Take sleeping, for instance. I used to sleep OK. I used to sleep sound. But ever since I started seeing you I’ve started having broken nights, bad dreams, the cold sweats, and it’s got steadily worse. Recently my dreams have been getting really terrible, I do some really bad stuff in them, I won’t tell you what because I know you’d just seize on it to support whatever it is you imagine you’re doing with me. But I know what you’re really doing. I’ve been reading about it in the library; false memory syndrome, they call it, which is when some trick cyclist is so obsessed with the notion that their patient has been abused in childhood that they keep on and on at the poor sod till he or she starts agreeing with them, and then the psych says
Hooray! This is a repressed memory brought to the surface through my clever therapy
when all it is is a disgusting idea that he or she has actually planted there!
I think this is what you’ve been doing to me, drip drip drip, going on at me about the paedophilia stuff, till you’ve got inside my head and put these false memory nightmares there. Look, I’ll give you the benefit of the doubt and accept that this probably wasn’t your intention. You read the trial transcripts and decided I was guilty and never once did you let it enter your head that maybe the stuff I was writing was the truth and you’d got it all wrong. No, from the start you reckoned I was in denial, isn’t that what you people say? That my accounts were just my effort to hide from the knowledge of my own perverted crimes.

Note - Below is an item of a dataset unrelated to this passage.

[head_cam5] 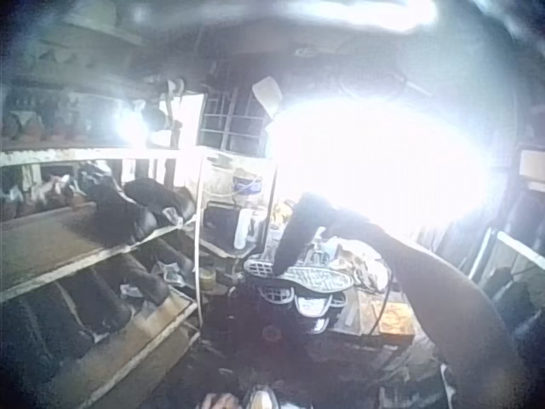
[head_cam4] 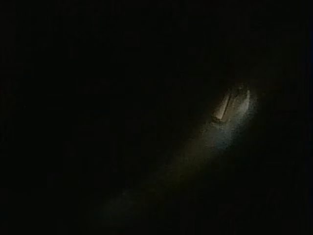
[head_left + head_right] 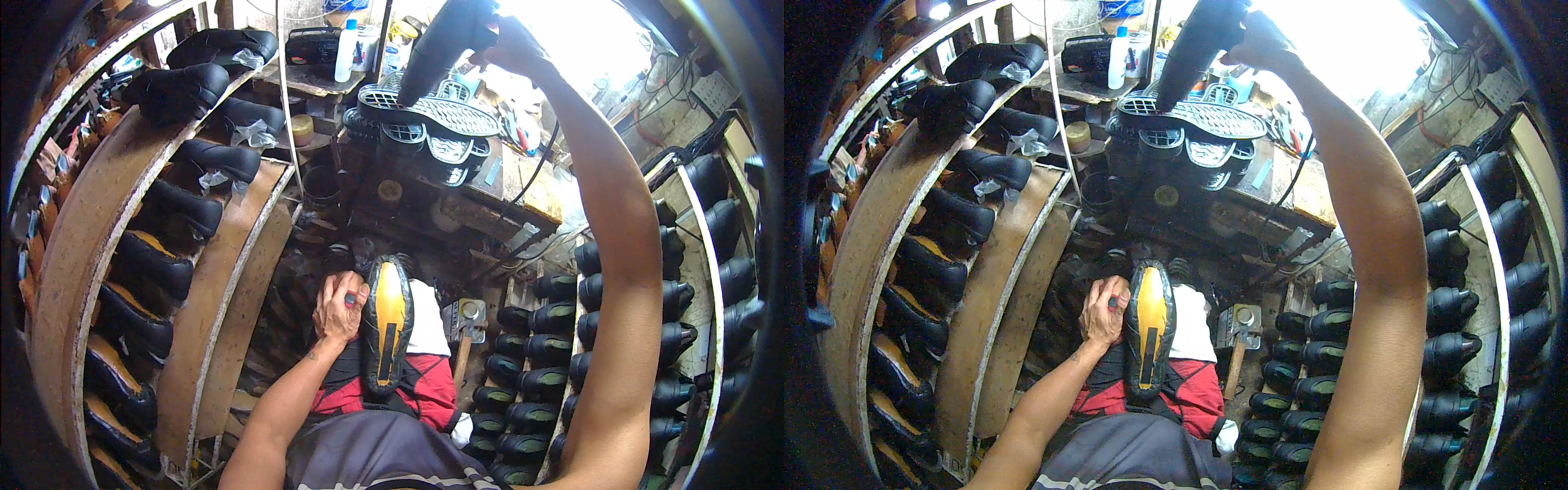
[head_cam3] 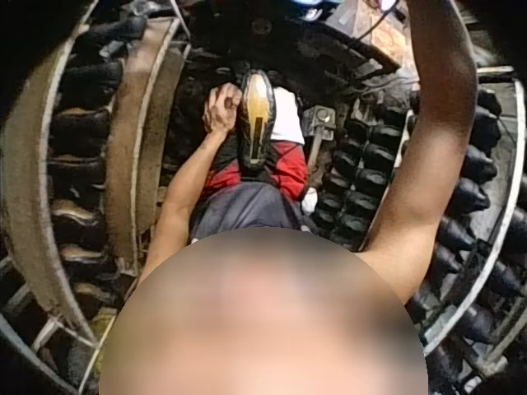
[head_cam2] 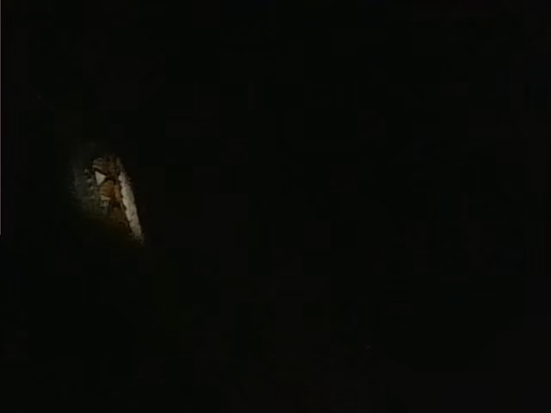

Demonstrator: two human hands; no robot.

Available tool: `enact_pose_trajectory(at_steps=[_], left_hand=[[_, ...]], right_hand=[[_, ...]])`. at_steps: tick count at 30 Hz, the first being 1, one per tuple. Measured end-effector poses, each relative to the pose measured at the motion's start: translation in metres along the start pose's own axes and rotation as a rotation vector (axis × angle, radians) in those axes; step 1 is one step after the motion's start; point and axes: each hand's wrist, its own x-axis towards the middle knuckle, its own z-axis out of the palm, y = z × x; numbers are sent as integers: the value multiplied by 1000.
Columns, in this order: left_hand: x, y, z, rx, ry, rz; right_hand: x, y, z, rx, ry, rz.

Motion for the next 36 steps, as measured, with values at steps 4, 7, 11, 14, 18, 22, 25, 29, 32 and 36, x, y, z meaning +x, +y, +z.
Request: enact_pose_trajectory(at_steps=[4, 7, 11, 14, 18, 22, 25, 29, 32, 36], left_hand=[[-1, 1, -1, 39, -1, 3], [-1, 2, -2, 41, -6, -7], [0, 3, -3, 8, -29, -45], [0, 1, -2, -29, -40, -39], [-1, -2, 2, 17, -12, -28], [-1, -3, 5, 36, 8, -27], [-1, -1, 4, 34, -24, -20], [-1, 2, 0, 28, -61, -31], [-1, 2, -1, 12, -44, -23], [0, 0, 1, 18, -19, -1]], right_hand=[[-9, 6, 2, 64, 26, 20], [-17, 20, 10, 5, 114, 2], [-30, 40, 11, -90, 113, 78], [-45, 48, -1, -48, 19, 117], [-69, 49, -24, -171, -25, 243], [-83, 45, -34, -262, -54, 289], [-83, 42, -29, -202, -10, 280], [-77, 38, -17, -18, 68, 178], [-71, 37, -16, -84, 58, 184], [-70, 37, -20, -182, -18, 249]])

Well, congratulations, Dr Ozigbo. I’d never looked at images of kids being sexually abused till Medler showed me those that had been planted on my computer. I thought I’d cleansed them out of my memory. But now, thanks to you, I’m seeing them all the time. They’re in my mind, in my dreams, in my nightmares, exactly where you’ve put them!
That’s what you’ve done to me. I was in control, eating my porridge, ticking down the minutes and hours and days till I got out of here.
Now I’m in hell.
Thanks a bunch.
And goodbye for ever.
i
As soon as she’d read Hadda’s letter, Alva Ozigbo asked to see the Director.
During her time at Parkleigh she had come to admire Simon Homewood. He was by no means the bleeding-heart liberal the right-wing papers liked to caricature him as. There was a strength in him that even George Proctor had to respect, though the Chief Officer made no secret of his belief that all this syrupy-therapy stuff, as he called it, was a waste of time that could more usefully have been spent picking oakum. But after some preliminary tussles, Proctor had come to realize that unless the prison was run the way the Director wanted it run, he might as well start looking for a new post.
Homewood asserted that his primary duty was one of care for the prisoners in his charge. Get that right and all the other penal issues of punishment, rehabilitation and public safety could be resolved. So now when Alva spoke to him about Hadda, she simply stated that in her judgment the prisoner had reached a stage in his journey to self-awareness where the burden of recognition might be stressful enough to provoke self-harm.